WHAT YOU ARE ASKED TO DO – Every single line below has to be printed once more, exactly.

DATASET CONTENT –

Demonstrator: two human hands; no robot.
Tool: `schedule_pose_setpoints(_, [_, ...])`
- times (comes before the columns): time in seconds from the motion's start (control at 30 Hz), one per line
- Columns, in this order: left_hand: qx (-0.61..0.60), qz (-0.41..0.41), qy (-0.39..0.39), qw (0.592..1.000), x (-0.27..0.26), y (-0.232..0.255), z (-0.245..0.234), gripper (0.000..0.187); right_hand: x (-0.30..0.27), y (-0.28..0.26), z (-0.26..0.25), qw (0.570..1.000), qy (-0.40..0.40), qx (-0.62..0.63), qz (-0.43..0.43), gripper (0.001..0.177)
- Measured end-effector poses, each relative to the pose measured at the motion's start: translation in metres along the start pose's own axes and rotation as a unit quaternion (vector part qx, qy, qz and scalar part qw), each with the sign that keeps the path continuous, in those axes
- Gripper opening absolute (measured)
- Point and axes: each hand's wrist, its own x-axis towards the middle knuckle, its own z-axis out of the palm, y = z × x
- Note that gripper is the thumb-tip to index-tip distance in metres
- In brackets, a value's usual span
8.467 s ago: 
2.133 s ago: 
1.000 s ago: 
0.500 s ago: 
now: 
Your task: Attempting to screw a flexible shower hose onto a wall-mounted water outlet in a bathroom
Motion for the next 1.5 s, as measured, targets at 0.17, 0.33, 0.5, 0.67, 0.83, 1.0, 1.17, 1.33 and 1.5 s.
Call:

RESPONSE –
Demonstrator: two human hands; no robot.
Tool: `schedule_pose_setpoints(_, [_, ...])`
- times (comes before the columns): time in seconds from the motion's start (control at 30 Hz), one per line
- Columns, in this order: left_hand: qx (-0.61..0.60), qz (-0.41..0.41), qy (-0.39..0.39), qw (0.592..1.000), x (-0.27..0.26), y (-0.232..0.255), z (-0.245..0.234), gripper (0.000..0.187); right_hand: x (-0.30..0.27), y (-0.28..0.26), z (-0.26..0.25), qw (0.570..1.000), qy (-0.40..0.40), qx (-0.62..0.63), qz (-0.43..0.43), gripper (0.001..0.177)
- Measured end-effector poses, each relative to the pose measured at the motion's start: translation in metres along the start pose's own axes and rotation as a unit quaternion (vector part qx, qy, qz and scalar part qw), each with the sign that keeps the path continuous, in those axes
- Gripper opening absolute (measured)
- Point and axes: each hand's wrist, its own x-axis towards the middle knuckle, its own z-axis out of the palm, y = z × x
- Note that gripper is the thumb-tip to index-tip distance in metres
- In brackets, a value's usual span
8.467 s ago: 
2.133 s ago: 
1.000 s ago: 
0.500 s ago: 
now: 
Your task: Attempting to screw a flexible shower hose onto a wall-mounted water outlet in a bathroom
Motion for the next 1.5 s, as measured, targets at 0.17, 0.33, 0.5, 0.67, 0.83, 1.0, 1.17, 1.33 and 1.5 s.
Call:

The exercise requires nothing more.